Filmtipp: Star Trek Into Darkness

Star Trek Into DarknessOffenheit heißt das Losungswort, wenn es darum geht, sich auf etwas einzulassen, was in einer anderen Form schon einmal in der Vergangenheit für Furore sorgen konnte. Insbesondere bei Fernsehserien und Filmen ist das immer eine absolute Mammutaufgabe, nicht nur für die Macher, sondern letztlich auch für die Zuschauer. Im Bereich Science Fiction ist es aber genau betrachtet nicht einmal so abwegig, ältere Geschichten irgendwie neu aufzulegen, die Möglichkeiten wachsen eben immer weiter. Seit 1966 zog die Crew des Raumschiff Enterprise mit ihren Abenteuern Millionen Zuschauer vor die Fernsehapparate und auch zehn Mal in den Kinosaal. Als sich Regisseur J. J. Abrams 2009 dazu aufschwang, „Star Trek“ neu und modern auf die Leinwand zu bringen, brach eine neue Ära der Reihe an. Mit dem diese Woche in den Kinos erscheinenden „Star Trek Into Darkness“ setzt er noch größere Maßstäbe.

Nichts geht über die Crew

Abrams („Lost“, „Mission Impossible 3“) ist sowohl für die Tiefe seiner Werke als auch die actiongeladene Ausfüllung bekannt. Als er sich 2009 an einen früheren Kinogiganten heranwagte, belächelte man ihn zunächst noch. Diese Ausgangslage hat sich 2013 verändert. Dementsprechend hoch dürften die Erwartungen an den zweiten Teil der modernisierten Enterprise liegen. So viel sei verraten, er wird dem gerecht, sein Schauspielensemble ebenso. Mal wieder in den Weiten des Weltalls unterwegs mischt sie die Crew um Captain James T. Kirk (Chris Pine) in die Angelegenheiten eines fremden Planeten ein und verstößt somit gegen die Oberste Direktive der Föderation.

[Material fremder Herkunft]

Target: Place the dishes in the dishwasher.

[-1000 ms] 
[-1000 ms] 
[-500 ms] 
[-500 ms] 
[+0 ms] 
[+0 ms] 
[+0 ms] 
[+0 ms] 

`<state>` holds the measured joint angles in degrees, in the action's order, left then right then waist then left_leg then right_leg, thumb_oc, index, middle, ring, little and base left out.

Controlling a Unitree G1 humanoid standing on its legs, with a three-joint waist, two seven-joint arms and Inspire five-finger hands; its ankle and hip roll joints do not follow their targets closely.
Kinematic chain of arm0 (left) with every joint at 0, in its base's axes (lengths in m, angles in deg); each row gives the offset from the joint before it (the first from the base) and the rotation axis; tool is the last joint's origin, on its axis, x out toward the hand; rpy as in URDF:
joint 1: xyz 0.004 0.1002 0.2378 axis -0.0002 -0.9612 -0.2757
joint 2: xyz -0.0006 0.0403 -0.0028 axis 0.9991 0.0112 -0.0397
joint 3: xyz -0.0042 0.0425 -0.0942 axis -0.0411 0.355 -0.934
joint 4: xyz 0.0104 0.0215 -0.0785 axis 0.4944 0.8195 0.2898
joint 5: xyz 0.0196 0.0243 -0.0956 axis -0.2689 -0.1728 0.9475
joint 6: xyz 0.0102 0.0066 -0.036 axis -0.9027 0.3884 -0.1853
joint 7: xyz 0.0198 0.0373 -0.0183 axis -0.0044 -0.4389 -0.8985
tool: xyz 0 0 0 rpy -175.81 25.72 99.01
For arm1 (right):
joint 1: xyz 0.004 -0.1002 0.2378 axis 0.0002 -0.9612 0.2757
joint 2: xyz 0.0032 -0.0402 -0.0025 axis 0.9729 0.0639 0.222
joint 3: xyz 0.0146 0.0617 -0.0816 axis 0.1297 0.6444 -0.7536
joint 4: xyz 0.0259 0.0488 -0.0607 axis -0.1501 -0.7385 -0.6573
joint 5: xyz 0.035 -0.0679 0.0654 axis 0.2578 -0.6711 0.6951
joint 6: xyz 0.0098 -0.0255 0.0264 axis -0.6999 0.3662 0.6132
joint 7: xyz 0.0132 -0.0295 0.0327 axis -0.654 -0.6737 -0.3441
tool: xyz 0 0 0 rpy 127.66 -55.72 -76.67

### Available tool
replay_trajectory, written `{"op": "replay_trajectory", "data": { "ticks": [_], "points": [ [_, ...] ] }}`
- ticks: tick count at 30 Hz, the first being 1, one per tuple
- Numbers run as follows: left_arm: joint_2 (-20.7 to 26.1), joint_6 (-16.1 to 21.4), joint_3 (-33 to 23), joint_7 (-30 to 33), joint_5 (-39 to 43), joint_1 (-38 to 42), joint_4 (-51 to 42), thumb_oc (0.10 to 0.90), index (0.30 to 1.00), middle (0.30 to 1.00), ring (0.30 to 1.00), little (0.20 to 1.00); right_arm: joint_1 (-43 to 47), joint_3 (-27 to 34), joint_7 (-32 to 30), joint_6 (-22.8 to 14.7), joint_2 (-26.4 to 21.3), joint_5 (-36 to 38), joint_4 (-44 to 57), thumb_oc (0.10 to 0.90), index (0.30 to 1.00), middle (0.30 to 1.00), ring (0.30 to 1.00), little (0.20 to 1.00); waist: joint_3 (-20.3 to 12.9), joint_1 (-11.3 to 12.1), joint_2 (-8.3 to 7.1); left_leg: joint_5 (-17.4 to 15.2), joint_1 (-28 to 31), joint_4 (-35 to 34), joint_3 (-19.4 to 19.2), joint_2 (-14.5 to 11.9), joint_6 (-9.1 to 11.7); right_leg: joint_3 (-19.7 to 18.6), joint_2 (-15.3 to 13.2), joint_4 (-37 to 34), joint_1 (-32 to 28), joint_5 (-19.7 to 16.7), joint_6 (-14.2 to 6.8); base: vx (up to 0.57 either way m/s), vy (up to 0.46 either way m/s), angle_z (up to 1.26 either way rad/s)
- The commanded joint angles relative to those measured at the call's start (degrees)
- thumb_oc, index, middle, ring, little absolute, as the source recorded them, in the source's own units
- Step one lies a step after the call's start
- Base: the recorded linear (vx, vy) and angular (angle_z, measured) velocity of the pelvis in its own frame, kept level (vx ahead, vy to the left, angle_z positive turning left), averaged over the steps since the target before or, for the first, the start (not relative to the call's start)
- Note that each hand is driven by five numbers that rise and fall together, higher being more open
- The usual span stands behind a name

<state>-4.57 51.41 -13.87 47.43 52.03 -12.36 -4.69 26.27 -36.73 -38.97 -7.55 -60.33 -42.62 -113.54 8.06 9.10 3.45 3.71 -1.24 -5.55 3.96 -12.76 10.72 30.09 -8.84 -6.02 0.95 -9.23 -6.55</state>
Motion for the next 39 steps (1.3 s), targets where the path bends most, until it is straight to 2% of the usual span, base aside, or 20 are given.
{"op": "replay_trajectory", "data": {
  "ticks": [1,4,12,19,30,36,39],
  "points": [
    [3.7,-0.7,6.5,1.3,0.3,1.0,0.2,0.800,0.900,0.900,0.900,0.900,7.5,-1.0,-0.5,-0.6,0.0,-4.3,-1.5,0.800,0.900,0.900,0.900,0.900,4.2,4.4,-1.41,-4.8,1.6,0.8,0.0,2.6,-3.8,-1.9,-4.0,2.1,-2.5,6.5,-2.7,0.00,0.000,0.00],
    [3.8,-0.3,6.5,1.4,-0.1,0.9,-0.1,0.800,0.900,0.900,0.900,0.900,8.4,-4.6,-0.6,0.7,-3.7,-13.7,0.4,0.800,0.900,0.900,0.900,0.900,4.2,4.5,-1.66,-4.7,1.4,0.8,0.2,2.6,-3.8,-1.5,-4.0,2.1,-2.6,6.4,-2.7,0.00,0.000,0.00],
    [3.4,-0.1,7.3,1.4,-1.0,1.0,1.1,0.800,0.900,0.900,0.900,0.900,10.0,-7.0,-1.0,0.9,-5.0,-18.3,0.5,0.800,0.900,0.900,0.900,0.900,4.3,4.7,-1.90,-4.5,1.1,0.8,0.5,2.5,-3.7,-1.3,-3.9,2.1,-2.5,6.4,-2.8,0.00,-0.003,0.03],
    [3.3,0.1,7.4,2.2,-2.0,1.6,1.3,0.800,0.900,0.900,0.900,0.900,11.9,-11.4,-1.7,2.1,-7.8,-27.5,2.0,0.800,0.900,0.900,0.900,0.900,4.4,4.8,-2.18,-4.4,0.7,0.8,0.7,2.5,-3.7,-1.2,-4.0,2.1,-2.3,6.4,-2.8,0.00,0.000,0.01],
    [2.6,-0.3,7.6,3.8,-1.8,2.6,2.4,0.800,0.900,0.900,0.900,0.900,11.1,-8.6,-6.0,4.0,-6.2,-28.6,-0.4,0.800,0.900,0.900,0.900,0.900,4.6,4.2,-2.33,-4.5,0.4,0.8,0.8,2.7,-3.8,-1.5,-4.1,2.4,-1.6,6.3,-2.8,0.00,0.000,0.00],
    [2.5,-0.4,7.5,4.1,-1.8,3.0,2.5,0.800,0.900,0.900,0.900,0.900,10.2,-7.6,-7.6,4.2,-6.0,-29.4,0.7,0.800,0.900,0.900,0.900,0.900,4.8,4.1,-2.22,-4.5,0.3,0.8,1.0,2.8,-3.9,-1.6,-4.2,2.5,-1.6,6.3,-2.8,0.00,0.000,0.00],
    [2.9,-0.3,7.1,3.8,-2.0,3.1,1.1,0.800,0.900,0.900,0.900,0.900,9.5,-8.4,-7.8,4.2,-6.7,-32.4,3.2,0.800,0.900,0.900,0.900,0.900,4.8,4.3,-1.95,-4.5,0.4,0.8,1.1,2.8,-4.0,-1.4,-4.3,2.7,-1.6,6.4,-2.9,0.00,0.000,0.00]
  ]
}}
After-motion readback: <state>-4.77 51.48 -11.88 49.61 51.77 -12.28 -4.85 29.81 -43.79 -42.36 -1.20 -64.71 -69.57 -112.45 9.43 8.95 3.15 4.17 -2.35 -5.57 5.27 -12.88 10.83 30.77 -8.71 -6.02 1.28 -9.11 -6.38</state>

Spock (Zachary Quinto) stoppt eine Lavaflut und rettet dadurch die Bevölkerung von Nibiru. Bei dem Rettungsversuch jedoch setzt er nicht nur sich selbst, sondern auch die Crew einer großen Gefahr aus. Die Enterprise wird entdeckt und verstößt so gleich zu Beginn des Films ein zweites Mal gegen die rechtlichen Grundsätze. Zurück auf der Erde hat sich der Captain dafür zu verantworten und verliert vorübergehend das Kommando. Aufgrund eines Terroranschlags auf der Erde aber erhält er dieses schnell zurück, scheint das Team der Enterprise doch die einzige Chance auf ein Fortbestehen des Planeten Erde.

Ebenbürtiger Gegenspieler

Konnte man im ersten Star-Trek-Film von Abrams noch die Gestaltung des Bösewichts kritisieren, verleiht Benedict Cumberbatch („Sherlock“) dem Schurken John Harrison wesentlich mehr Format. Dieser verfolgt als ehemaliges Mitglied der Sternenflotte seine ganz eigenen Pläne und will die Welt, wie wir sie kennen, zu den Akten legen. Kirk, Spock und die anderen Mitglieder, zu denen erneut Karl Urban als Bordarzt Pille, Simon Pegg als Ingenieur Scotty und Zoe Saldana als Uhura gehören, müssen alles in die Waagschale werfen, um den perfiden Zerstörungsplan aufzuhalten. Neu im Team ist Dr. Carol Marcus, die von Alice Eve („Men in Black 3“) gemimt wird. Neues gab´s auch bei den Dreharbeiten, so wurden die einzelnen Elemente auf Wunsch des Regisseurs mit IMAX-Kameras gedreht und erst im Nachinein auf 3D konvertiert. Dies fand nicht nur zum ersten Mal statt, sondern liefert dem Film auch eine szenische Klasse, die Vergleichbares sucht. Actiongeladen mit rasanten Verfolgungsjagden, unglaublichem Tempo und krachenden Ereignissen zählt „Star Trek Into Darkness“ schon jetzt zu den eindrucksvollsten Filmen des Kinojahres 2013.